[[ DATASET SECTION open ]]
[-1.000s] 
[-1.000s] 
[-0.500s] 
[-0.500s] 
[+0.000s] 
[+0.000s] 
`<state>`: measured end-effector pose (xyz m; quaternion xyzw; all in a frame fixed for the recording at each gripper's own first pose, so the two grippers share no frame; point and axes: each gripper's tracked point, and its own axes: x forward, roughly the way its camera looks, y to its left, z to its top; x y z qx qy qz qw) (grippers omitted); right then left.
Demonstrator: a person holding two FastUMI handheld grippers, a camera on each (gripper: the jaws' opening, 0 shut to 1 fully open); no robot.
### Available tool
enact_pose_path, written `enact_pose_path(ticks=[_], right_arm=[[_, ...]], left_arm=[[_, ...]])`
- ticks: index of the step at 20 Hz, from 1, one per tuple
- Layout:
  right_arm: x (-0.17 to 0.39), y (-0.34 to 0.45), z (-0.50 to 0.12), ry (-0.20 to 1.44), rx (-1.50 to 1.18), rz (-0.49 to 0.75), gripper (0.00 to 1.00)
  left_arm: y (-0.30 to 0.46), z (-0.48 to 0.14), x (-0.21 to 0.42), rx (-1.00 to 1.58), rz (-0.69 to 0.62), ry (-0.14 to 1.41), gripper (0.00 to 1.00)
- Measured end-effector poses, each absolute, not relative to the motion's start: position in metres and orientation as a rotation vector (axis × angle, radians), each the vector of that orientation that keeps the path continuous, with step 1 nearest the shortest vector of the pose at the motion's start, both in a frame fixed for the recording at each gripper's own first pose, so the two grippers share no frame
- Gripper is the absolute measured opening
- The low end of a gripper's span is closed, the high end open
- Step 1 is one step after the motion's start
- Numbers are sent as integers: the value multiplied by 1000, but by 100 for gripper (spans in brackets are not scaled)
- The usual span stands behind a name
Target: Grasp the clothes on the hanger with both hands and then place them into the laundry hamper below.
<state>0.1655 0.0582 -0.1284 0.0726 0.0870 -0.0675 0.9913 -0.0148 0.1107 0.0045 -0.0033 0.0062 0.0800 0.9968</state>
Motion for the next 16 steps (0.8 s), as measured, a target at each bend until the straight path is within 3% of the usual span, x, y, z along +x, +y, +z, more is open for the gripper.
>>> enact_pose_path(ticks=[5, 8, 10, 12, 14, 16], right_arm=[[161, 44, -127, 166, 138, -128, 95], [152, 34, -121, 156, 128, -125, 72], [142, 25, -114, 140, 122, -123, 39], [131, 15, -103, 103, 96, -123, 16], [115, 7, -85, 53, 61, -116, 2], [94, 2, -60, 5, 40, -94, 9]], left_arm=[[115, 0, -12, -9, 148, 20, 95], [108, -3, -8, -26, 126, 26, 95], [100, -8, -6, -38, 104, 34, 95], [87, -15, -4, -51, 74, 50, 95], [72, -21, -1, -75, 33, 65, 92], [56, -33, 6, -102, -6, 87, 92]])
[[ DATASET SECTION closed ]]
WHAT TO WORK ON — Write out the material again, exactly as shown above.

TASK SOLUTION —
[-1.000s] 
[-1.000s] 
[-0.500s] 
[-0.500s] 
[+0.000s] 
[+0.000s] 
`<state>`: measured end-effector pose (xyz m; quaternion xyzw; all in a frame fixed for the recording at each gripper's own first pose, so the two grippers share no frame; point and axes: each gripper's tracked point, and its own axes: x forward, roughly the way its camera looks, y to its left, z to its top; x y z qx qy qz qw) (grippers omitted); right then left.
Demonstrator: a person holding two FastUMI handheld grippers, a camera on each (gripper: the jaws' opening, 0 shut to 1 fully open); no robot.
### Available tool
enact_pose_path, written `enact_pose_path(ticks=[_], right_arm=[[_, ...]], left_arm=[[_, ...]])`
- ticks: index of the step at 20 Hz, from 1, one per tuple
- Layout:
  right_arm: x (-0.17 to 0.39), y (-0.34 to 0.45), z (-0.50 to 0.12), ry (-0.20 to 1.44), rx (-1.50 to 1.18), rz (-0.49 to 0.75), gripper (0.00 to 1.00)
  left_arm: y (-0.30 to 0.46), z (-0.48 to 0.14), x (-0.21 to 0.42), rx (-1.00 to 1.58), rz (-0.69 to 0.62), ry (-0.14 to 1.41), gripper (0.00 to 1.00)
- Measured end-effector poses, each absolute, not relative to the motion's start: position in metres and orientation as a rotation vector (axis × angle, radians), each the vector of that orientation that keeps the path continuous, with step 1 nearest the shortest vector of the pose at the motion's start, both in a frame fixed for the recording at each gripper's own first pose, so the two grippers share no frame
- Gripper is the absolute measured opening
- The low end of a gripper's span is closed, the high end open
- Step 1 is one step after the motion's start
- Numbers are sent as integers: the value multiplied by 1000, but by 100 for gripper (spans in brackets are not scaled)
- The usual span stands behind a name
Target: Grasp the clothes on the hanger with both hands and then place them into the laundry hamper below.
<state>0.1655 0.0582 -0.1284 0.0726 0.0870 -0.0675 0.9913 -0.0148 0.1107 0.0045 -0.0033 0.0062 0.0800 0.9968</state>
Motion for the next 16 steps (0.8 s), as measured, a target at each bend until the straight path is within 3% of the usual span, x, y, z along +x, +y, +z, more is open for the gripper.
>>> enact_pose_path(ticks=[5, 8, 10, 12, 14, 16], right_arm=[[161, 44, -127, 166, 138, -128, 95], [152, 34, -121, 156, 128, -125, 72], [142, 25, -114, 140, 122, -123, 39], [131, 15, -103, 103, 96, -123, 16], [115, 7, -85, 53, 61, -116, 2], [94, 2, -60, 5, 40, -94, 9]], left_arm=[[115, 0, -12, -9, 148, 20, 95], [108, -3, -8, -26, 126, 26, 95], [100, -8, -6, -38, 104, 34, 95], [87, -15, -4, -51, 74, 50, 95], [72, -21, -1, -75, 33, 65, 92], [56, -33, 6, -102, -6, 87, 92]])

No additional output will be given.